The first hearing on the case is set for June 8 at 4 pm in the U.S. District of Western Michigan in Grand Rapids. Both Flying Dog attorney Alan Gura and CEO Jim Caruso will be present. According to court documents, “the purpose of the scheduling conference is to review the joint status report and to explore methods of expediting the disposition of the action.”

 

With the support of the Center for the Defense of Free Enterprise, we filed suit in U.S. District Court on March 25 to overturn the Michigan Liquor Control Commission’s ban on Raging Bitch. The suit also seeks to recover damages from the loss of sales under the statewide ban, which the Commission issued based on its members’ personal distaste for Raging Bitch’s labeling.

 

The brouhaha began in September 2009, when we applied for a license to sell Raging Bitch, our 20th anniversary commemorative beer, in the state of Michigan. The Michigan Liquor Control Commission barred the sale of Raging Bitch, claiming that the beer’s label — designed by renowned British artist Ralph Steadman — is “detrimental to the public health, safety and welfare.”

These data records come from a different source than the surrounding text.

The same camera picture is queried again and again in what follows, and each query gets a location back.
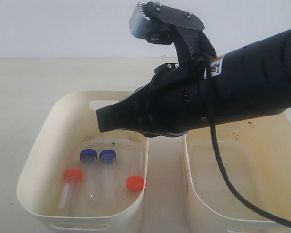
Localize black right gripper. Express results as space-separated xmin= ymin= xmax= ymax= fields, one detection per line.
xmin=96 ymin=27 xmax=216 ymax=138

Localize orange-capped tube with label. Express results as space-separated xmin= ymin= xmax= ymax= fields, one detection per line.
xmin=57 ymin=168 xmax=83 ymax=216

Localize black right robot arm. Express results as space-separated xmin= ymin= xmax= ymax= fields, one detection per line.
xmin=96 ymin=29 xmax=291 ymax=137

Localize white plastic bin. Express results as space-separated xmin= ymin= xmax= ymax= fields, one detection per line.
xmin=182 ymin=109 xmax=291 ymax=233
xmin=17 ymin=90 xmax=149 ymax=233

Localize black camera cable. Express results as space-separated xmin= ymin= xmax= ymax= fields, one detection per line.
xmin=196 ymin=53 xmax=291 ymax=231

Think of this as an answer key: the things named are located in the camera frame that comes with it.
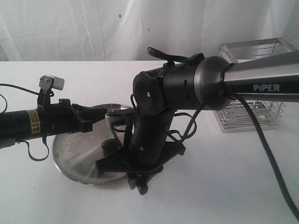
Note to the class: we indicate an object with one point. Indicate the green cucumber piece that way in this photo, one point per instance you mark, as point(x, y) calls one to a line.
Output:
point(110, 145)

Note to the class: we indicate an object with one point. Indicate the steel wire utensil rack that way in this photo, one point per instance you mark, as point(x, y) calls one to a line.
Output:
point(267, 75)

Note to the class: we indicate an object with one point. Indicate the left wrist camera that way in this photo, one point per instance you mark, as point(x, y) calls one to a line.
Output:
point(48, 82)

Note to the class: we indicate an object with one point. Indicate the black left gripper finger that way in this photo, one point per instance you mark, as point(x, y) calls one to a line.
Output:
point(86, 114)
point(83, 125)

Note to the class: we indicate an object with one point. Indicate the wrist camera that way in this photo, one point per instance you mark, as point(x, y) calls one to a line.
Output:
point(48, 82)
point(120, 117)

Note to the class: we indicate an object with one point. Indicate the black handled serrated knife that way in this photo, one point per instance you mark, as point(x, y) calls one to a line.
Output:
point(114, 132)

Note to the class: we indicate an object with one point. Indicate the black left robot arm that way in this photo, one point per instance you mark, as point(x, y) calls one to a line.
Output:
point(21, 125)

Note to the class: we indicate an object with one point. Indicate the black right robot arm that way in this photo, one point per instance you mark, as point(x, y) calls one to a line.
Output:
point(194, 83)

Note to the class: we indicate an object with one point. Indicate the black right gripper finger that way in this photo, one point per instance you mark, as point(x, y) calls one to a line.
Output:
point(140, 180)
point(113, 162)

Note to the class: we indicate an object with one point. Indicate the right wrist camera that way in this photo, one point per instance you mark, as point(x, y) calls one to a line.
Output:
point(120, 117)

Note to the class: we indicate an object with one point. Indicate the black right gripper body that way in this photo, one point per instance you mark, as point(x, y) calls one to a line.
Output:
point(145, 149)

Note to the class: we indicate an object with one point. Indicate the round steel plate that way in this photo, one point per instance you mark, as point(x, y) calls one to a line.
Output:
point(74, 154)

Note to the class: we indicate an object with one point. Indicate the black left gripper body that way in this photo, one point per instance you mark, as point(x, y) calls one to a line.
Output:
point(57, 118)

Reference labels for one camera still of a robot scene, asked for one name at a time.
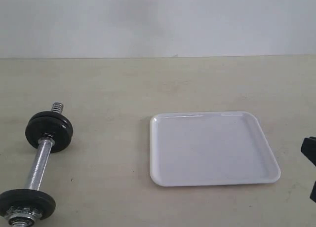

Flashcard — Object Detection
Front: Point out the white rectangular plastic tray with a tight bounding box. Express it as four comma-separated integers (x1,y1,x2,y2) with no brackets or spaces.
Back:
149,111,281,187

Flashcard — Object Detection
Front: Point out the chrome threaded dumbbell bar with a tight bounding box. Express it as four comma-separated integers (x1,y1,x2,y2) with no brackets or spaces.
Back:
6,101,65,227

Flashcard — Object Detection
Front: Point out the black weight plate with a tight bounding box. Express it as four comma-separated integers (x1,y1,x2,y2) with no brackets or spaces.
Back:
25,116,73,153
29,111,72,126
0,189,56,220

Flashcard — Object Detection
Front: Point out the chrome spinlock collar nut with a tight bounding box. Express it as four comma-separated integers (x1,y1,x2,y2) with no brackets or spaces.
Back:
4,207,42,227

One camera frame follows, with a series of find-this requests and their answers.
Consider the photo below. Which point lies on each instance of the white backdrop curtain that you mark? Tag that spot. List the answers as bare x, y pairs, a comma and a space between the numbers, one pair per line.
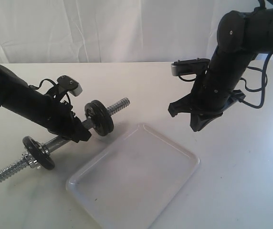
47, 31

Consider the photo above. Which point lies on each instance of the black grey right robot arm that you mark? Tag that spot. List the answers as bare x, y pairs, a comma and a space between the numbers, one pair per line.
241, 36

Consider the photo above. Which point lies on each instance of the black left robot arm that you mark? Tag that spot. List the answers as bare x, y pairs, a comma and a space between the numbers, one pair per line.
21, 98

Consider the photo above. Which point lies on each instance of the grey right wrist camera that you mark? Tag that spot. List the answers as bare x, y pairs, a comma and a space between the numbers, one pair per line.
189, 67

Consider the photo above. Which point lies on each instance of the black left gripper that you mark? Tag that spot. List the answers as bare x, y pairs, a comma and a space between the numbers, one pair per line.
58, 119

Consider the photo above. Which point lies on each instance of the black weight plate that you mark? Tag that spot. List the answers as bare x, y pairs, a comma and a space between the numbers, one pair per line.
108, 118
97, 116
31, 144

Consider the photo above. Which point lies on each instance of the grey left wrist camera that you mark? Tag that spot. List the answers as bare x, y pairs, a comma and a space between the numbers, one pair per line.
65, 84

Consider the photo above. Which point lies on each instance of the white rectangular plastic tray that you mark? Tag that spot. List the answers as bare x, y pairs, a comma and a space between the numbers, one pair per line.
131, 182

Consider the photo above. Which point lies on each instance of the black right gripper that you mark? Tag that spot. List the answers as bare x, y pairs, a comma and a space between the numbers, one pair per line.
210, 99

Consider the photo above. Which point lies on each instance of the chrome threaded dumbbell bar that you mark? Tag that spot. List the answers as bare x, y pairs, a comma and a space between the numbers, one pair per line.
58, 142

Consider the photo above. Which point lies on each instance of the chrome spinlock collar nut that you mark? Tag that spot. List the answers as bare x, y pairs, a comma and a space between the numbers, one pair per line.
37, 158

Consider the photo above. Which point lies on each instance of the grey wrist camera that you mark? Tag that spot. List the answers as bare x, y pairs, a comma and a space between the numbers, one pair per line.
65, 84
189, 67

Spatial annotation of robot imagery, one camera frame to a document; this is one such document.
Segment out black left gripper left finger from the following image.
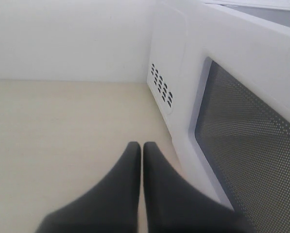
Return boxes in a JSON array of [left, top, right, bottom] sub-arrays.
[[36, 142, 141, 233]]

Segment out white microwave oven body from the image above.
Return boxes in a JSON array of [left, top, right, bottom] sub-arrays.
[[144, 0, 290, 156]]

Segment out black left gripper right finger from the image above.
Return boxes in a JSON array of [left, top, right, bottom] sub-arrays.
[[143, 142, 254, 233]]

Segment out white microwave door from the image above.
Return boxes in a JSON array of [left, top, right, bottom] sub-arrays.
[[174, 0, 290, 233]]

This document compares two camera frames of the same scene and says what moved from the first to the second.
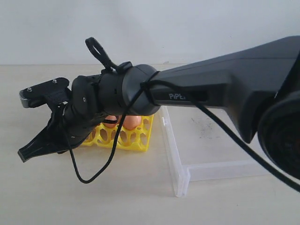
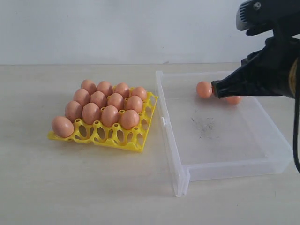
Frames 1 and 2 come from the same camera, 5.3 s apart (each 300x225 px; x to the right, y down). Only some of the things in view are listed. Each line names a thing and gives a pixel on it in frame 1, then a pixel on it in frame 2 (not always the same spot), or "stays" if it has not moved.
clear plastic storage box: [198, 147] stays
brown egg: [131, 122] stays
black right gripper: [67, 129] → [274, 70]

Flying Dog Brewery to Sue Michigan Liquor Control Commission

EAST LANSING, Mich.–(EON: Enhanced Online News)–Citing its First Amendment rights and an appalling attempt at state censorship, Flying Dog Brewery, with the support of the Center for the Defense of Free Enterprise, filed suit in U.S. District Court on Friday to overturn the Michigan Liquor Control Commission’s ban on the sale of the company’s best-selling beer, Raging Bitch. The suit also seeks to recover damages from the loss of Flying Dog sales under the statewide ban, which the Commission issued based on its members’ personal distaste for Raging Bitch’s labeling.

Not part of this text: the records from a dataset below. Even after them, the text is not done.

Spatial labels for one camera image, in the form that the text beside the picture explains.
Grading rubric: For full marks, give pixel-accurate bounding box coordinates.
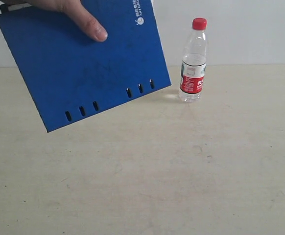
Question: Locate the person's bare hand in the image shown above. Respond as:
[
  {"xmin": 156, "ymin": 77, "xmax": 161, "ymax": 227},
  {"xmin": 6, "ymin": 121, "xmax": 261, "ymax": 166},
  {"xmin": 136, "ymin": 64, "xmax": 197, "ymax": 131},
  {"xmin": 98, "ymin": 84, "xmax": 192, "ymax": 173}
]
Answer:
[{"xmin": 1, "ymin": 0, "xmax": 108, "ymax": 42}]

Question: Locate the blue ring binder notebook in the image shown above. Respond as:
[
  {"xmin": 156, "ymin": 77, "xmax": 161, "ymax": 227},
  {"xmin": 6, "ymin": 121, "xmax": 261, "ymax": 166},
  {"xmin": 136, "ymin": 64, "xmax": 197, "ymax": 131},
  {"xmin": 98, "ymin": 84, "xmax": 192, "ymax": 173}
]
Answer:
[{"xmin": 0, "ymin": 0, "xmax": 171, "ymax": 132}]

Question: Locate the clear plastic water bottle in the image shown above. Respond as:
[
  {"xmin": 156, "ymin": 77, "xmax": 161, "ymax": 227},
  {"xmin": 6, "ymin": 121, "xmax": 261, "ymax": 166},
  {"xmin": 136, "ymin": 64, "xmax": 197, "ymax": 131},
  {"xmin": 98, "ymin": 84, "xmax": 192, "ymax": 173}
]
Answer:
[{"xmin": 179, "ymin": 18, "xmax": 208, "ymax": 103}]

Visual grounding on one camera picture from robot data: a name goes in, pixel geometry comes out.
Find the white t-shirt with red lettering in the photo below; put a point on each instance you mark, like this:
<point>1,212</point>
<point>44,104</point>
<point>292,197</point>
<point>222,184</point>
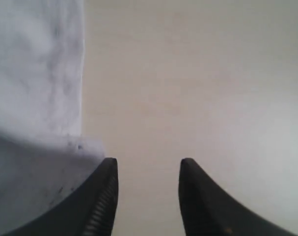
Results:
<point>43,157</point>

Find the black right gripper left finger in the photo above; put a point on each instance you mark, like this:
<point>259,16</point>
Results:
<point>88,211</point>

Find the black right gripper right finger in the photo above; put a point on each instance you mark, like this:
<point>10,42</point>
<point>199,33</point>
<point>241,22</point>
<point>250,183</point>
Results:
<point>207,210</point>

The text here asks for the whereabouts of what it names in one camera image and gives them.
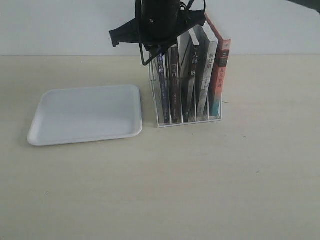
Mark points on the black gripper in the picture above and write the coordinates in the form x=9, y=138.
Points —
x=157, y=32

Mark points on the dark blue book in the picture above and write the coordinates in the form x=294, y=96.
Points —
x=162, y=88

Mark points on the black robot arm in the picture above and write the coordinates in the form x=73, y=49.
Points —
x=145, y=9

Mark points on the dark brown book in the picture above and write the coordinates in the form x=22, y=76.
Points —
x=174, y=83

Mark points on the black book white spine text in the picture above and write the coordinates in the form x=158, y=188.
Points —
x=188, y=47

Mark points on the orange red book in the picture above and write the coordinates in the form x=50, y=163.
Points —
x=220, y=64

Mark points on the grey white book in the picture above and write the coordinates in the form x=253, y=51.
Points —
x=208, y=44

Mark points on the white plastic tray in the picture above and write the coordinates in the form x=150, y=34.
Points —
x=86, y=114

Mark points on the white wire book rack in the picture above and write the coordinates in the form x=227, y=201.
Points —
x=192, y=117

The brouhaha began In September 2009, when Flying Dog Brewery applied for a license to sell Raging Bitch, the company’s 20th anniversary commemorative beer, in the state of Michigan. The Michigan Liquor Control Commission barred the sale of Raging Bitch, claiming that the beer’s label — designed by renowned British artist Ralph Steadman — is “detrimental to the public health, safety and welfare.”

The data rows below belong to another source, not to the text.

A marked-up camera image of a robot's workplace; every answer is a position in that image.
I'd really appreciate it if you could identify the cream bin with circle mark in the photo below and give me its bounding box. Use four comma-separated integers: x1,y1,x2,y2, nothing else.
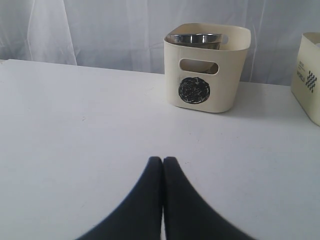
163,23,251,113

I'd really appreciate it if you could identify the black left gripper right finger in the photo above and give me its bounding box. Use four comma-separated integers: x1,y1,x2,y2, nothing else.
163,156,253,240

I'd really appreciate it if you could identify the stainless steel bowl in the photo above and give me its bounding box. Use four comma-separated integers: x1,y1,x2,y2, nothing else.
165,33,223,50

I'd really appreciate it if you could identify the white backdrop curtain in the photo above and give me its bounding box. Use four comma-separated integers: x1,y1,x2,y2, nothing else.
0,0,320,85

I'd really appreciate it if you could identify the cream bin with triangle mark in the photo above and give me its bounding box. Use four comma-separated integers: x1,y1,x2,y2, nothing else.
290,32,320,125

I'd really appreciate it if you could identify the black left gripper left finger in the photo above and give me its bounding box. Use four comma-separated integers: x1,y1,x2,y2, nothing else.
79,156,163,240

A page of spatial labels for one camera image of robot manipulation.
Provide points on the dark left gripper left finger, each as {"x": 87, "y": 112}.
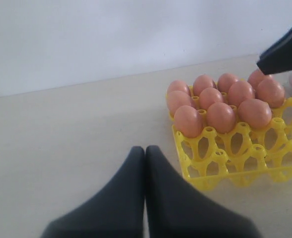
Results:
{"x": 116, "y": 211}

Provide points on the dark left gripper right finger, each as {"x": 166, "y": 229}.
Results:
{"x": 176, "y": 210}

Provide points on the brown egg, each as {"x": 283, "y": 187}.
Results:
{"x": 239, "y": 92}
{"x": 176, "y": 99}
{"x": 208, "y": 97}
{"x": 202, "y": 82}
{"x": 271, "y": 92}
{"x": 179, "y": 85}
{"x": 188, "y": 121}
{"x": 225, "y": 81}
{"x": 256, "y": 77}
{"x": 255, "y": 112}
{"x": 221, "y": 117}

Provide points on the yellow plastic egg tray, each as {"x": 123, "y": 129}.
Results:
{"x": 241, "y": 155}

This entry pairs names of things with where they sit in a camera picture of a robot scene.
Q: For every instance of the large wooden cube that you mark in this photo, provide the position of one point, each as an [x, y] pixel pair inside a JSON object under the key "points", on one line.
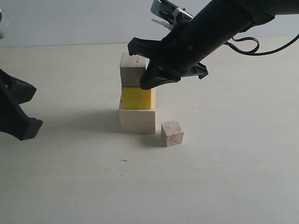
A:
{"points": [[138, 120]]}

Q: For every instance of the yellow cube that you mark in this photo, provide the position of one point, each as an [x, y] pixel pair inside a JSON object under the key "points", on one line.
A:
{"points": [[137, 98]]}

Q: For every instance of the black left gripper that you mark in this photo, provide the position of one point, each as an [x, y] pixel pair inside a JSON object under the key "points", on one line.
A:
{"points": [[13, 121]]}

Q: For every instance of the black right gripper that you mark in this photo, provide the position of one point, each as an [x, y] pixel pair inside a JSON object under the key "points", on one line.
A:
{"points": [[175, 56]]}

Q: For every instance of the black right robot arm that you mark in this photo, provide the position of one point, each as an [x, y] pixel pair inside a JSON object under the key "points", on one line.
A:
{"points": [[226, 18]]}

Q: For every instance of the medium wooden cube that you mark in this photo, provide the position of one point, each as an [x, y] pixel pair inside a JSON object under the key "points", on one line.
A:
{"points": [[131, 69]]}

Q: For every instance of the small wooden cube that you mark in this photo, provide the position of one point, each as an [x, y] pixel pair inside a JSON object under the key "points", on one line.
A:
{"points": [[171, 133]]}

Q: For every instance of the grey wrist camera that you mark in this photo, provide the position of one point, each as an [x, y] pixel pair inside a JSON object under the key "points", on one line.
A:
{"points": [[171, 14]]}

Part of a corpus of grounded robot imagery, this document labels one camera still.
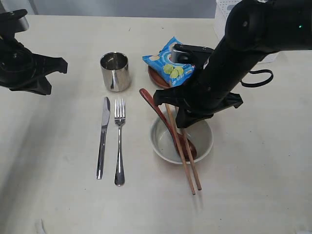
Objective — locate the silver table knife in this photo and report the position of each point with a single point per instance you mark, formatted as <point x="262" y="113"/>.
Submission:
<point x="104" y="126"/>

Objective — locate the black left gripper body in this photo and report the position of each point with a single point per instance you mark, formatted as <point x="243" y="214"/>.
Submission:
<point x="206" y="89"/>

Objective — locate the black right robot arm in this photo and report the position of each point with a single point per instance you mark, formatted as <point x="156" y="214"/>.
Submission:
<point x="13" y="22"/>

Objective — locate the silver metal fork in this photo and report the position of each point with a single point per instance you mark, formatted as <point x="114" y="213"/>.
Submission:
<point x="119" y="121"/>

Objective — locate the wooden chopstick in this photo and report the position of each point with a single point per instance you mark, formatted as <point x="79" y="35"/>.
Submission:
<point x="191" y="159"/>
<point x="180" y="150"/>

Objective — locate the speckled white ceramic bowl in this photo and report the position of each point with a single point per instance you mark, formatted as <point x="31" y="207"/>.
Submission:
<point x="199" y="134"/>

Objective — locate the blue Lay's chips bag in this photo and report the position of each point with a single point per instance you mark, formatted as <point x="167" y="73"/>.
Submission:
<point x="163" y="58"/>

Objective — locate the white perforated plastic basket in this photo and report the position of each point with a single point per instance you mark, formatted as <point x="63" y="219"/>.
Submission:
<point x="224" y="22"/>

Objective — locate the brown round plate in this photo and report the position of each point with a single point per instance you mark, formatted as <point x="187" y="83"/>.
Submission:
<point x="158" y="78"/>

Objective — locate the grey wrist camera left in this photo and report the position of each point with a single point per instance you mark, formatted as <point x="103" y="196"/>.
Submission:
<point x="189" y="54"/>

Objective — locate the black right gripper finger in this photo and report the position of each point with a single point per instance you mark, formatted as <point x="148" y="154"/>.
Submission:
<point x="45" y="65"/>
<point x="40" y="86"/>

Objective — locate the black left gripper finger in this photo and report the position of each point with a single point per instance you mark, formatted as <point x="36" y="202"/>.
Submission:
<point x="174" y="96"/>
<point x="185" y="118"/>

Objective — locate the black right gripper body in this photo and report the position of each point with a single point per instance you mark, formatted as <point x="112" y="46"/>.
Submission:
<point x="16" y="64"/>

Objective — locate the brown wooden spoon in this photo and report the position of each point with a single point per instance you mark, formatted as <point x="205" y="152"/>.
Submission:
<point x="149" y="99"/>

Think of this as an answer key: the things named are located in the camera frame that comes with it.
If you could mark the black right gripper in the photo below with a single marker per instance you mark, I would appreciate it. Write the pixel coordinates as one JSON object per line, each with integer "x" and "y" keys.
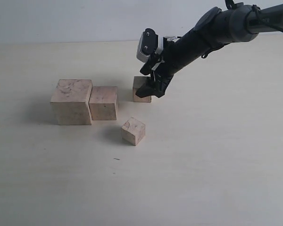
{"x": 161, "y": 69}

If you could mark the smallest wooden cube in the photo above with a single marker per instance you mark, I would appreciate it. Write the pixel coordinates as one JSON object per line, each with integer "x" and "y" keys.
{"x": 133, "y": 131}

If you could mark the second largest wooden cube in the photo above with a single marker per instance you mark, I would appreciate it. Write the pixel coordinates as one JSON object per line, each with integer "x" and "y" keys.
{"x": 103, "y": 103}

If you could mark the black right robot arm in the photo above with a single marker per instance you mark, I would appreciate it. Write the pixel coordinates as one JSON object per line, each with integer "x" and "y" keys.
{"x": 239, "y": 23}

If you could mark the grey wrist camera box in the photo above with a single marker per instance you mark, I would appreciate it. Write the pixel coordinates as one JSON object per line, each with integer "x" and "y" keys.
{"x": 151, "y": 43}

Flying Dog Brewery disagrees. “Regrettably, the Michigan Liquor Control Commission and its members have taken it upon themselves to control not merely alcoholic beverages, but speech as well,” said Flying Dog Attorney Alan Gura of Washington, D.C.-based Gura & Possessky, PLLC. “The defendants arbitrarily imposed their personal tastes in banning Raging Bitch, clearly violating Flying Dog’s First Amendment right to free expression.”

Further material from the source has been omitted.